▸ WHAT THIS TASK INVOLVES: Copy each line of the following data that contains "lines".
====== INFORMATION GIVEN ======
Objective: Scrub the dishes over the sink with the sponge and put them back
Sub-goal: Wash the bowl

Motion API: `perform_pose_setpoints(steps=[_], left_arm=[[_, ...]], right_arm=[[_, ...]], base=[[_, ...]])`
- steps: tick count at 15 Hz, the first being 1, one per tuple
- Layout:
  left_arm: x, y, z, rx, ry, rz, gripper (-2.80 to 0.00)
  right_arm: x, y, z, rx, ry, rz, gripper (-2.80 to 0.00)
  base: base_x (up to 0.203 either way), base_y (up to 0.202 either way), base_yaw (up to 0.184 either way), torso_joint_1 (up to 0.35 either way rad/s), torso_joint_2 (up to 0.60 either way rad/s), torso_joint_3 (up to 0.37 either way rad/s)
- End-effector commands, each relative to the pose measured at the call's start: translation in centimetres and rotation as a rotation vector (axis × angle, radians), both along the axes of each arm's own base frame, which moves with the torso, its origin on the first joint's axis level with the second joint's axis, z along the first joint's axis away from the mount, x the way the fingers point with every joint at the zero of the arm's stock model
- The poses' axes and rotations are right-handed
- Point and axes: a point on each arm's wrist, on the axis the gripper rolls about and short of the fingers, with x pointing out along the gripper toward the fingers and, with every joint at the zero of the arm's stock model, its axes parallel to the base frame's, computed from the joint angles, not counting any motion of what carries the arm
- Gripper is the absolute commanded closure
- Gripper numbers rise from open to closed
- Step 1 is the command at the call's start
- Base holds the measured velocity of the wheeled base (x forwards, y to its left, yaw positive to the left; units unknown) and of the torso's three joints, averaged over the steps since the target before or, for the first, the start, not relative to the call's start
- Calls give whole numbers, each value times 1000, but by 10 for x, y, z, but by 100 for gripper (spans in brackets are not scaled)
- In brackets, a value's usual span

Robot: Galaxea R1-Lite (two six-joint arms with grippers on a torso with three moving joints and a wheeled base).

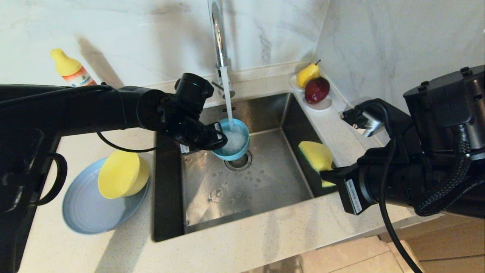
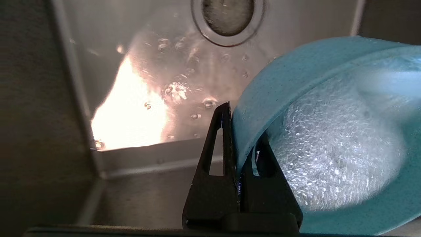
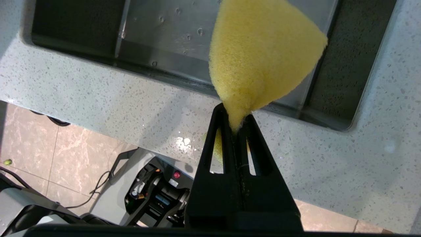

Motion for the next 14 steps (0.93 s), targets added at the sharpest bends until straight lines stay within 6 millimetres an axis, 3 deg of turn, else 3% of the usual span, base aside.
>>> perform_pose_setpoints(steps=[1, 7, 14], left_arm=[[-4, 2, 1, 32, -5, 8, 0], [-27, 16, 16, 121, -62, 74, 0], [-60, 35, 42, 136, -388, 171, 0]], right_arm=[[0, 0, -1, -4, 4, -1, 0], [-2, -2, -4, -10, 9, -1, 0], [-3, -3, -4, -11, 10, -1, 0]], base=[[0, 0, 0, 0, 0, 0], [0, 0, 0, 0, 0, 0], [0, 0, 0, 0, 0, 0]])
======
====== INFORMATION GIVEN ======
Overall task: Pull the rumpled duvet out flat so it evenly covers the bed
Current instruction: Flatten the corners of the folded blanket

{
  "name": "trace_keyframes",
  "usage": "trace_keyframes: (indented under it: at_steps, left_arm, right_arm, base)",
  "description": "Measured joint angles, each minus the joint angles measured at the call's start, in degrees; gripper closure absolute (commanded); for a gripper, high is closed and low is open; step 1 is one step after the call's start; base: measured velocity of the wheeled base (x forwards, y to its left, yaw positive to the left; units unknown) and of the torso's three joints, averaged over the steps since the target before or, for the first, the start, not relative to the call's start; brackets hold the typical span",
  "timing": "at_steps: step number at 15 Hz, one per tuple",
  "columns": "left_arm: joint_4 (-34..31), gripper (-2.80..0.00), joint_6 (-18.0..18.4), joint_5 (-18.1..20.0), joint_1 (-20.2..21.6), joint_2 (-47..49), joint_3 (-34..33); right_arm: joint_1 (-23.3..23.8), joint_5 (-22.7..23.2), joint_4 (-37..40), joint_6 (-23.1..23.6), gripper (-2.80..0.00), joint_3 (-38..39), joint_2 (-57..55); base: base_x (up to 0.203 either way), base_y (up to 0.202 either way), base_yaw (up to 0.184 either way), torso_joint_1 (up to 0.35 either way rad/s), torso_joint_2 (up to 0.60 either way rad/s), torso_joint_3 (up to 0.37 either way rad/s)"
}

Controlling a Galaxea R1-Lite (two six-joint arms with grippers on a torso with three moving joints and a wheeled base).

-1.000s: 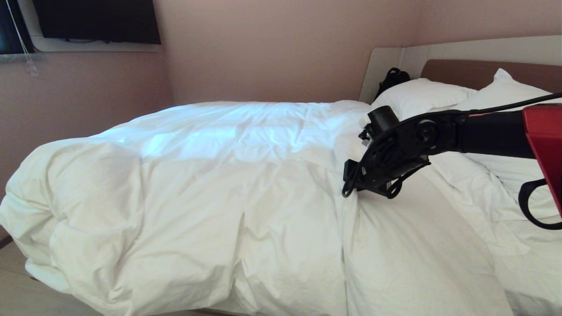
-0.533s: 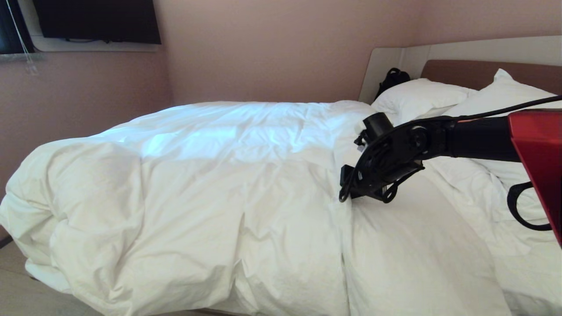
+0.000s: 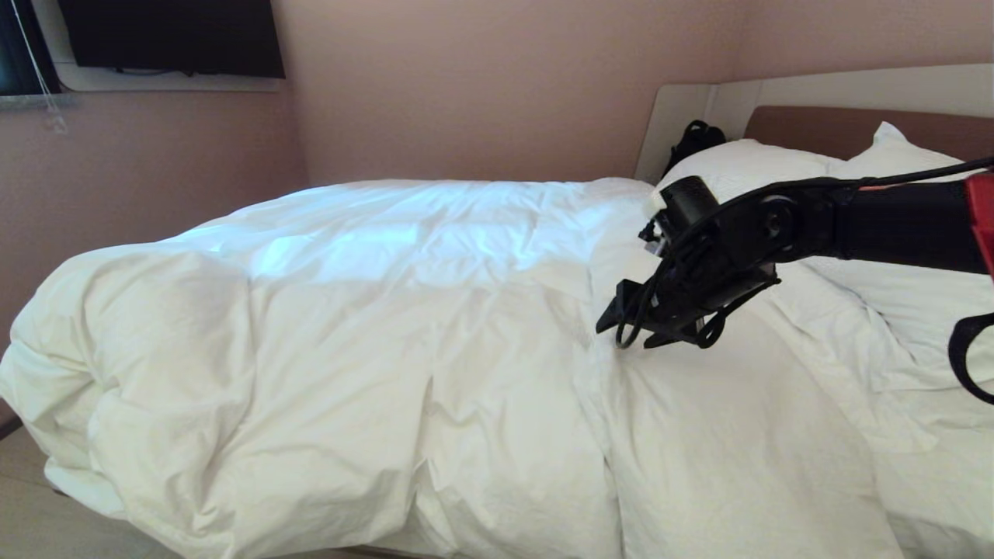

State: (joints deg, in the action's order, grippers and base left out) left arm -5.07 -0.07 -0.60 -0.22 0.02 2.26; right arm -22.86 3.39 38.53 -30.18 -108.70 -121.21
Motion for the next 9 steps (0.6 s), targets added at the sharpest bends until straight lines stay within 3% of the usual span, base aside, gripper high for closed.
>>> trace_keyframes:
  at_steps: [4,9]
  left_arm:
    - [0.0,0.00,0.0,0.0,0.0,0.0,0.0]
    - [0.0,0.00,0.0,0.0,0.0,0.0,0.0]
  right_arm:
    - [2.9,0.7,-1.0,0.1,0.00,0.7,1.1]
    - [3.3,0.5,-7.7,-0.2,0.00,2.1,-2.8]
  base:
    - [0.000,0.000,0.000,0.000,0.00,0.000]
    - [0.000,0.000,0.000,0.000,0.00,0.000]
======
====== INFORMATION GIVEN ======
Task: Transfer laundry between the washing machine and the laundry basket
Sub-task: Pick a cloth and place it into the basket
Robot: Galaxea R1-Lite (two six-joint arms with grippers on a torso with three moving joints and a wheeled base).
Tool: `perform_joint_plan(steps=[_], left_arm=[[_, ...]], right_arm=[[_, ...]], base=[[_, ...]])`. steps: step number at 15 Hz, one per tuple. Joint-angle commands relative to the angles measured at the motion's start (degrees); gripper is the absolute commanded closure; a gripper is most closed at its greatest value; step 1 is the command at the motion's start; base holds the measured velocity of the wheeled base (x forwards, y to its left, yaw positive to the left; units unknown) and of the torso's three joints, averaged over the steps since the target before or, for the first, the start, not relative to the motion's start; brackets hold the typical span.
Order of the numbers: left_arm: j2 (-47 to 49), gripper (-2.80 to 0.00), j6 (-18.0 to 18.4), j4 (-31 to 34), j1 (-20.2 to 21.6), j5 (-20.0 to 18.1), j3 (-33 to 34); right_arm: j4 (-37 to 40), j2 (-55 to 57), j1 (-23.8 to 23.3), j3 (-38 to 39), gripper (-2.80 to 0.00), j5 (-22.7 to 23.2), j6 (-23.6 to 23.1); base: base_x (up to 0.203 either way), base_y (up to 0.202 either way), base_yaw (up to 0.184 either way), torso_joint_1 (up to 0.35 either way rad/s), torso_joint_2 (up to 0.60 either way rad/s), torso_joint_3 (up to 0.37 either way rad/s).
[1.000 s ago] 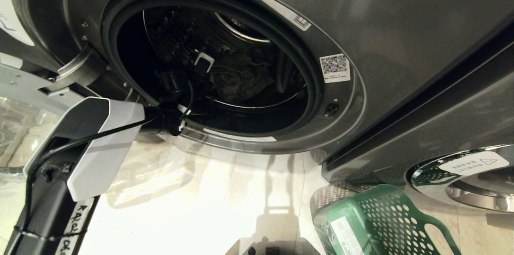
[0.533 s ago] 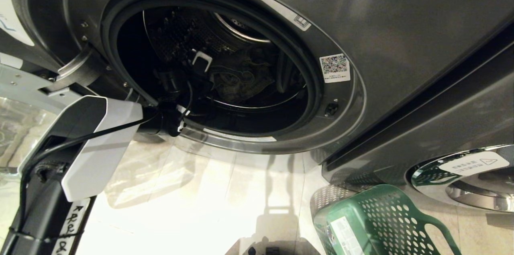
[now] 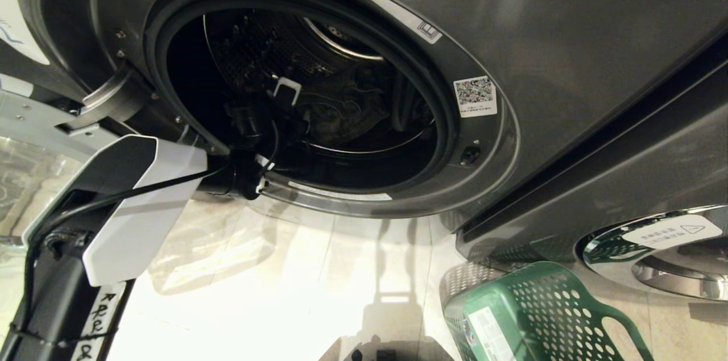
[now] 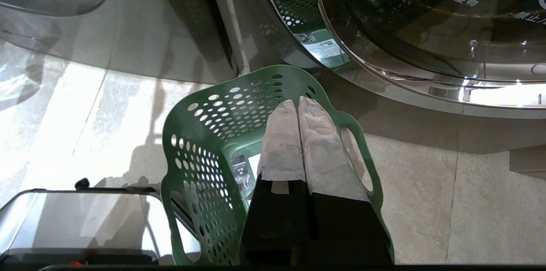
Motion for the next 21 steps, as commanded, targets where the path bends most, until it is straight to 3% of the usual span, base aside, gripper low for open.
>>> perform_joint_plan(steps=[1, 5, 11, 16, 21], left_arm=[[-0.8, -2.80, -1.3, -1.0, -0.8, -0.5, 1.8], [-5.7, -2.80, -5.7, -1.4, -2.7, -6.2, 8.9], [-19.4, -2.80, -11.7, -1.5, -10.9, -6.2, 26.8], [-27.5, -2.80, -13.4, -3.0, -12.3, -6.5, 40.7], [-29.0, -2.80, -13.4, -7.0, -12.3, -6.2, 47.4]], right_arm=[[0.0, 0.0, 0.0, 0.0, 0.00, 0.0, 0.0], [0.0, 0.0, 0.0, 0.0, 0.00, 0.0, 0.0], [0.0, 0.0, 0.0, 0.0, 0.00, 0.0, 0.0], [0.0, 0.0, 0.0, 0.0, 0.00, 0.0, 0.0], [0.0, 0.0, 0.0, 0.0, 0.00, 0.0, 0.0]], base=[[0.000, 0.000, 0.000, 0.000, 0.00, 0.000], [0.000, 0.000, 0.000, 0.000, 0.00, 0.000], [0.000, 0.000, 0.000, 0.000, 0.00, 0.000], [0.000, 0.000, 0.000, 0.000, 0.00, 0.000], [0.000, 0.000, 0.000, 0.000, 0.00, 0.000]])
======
▸ ANSWER FOR THIS EXERCISE:
Motion for the next 14 steps (0.93 s), targets added at the sharpest bends until straight lines stay within 6 millimetres an axis, 3 deg of turn, else 3% of the usual span, base aside.
Motion for the next 9 steps (0.6 s), targets added at the sharpest bends until straight lines stay within 3% of the usual span, base aside, gripper high for closed.

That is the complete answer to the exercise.